> _Assignment_:
In the entries below, tally the lines that contain the string "pixel", then state that number alone.

> _Given records_:
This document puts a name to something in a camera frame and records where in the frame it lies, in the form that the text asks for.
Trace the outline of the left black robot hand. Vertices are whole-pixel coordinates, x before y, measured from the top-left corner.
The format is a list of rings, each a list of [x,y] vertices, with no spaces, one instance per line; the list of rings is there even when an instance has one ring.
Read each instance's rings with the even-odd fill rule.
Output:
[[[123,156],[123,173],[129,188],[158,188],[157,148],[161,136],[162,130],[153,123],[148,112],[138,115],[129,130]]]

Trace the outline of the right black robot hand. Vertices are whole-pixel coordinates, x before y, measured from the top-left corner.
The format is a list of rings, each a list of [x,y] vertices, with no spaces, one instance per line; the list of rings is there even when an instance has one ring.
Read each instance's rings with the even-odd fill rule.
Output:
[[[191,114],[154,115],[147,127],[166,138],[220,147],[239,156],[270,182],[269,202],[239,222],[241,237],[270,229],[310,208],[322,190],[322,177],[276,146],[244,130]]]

> _Solution for this exercise_:
2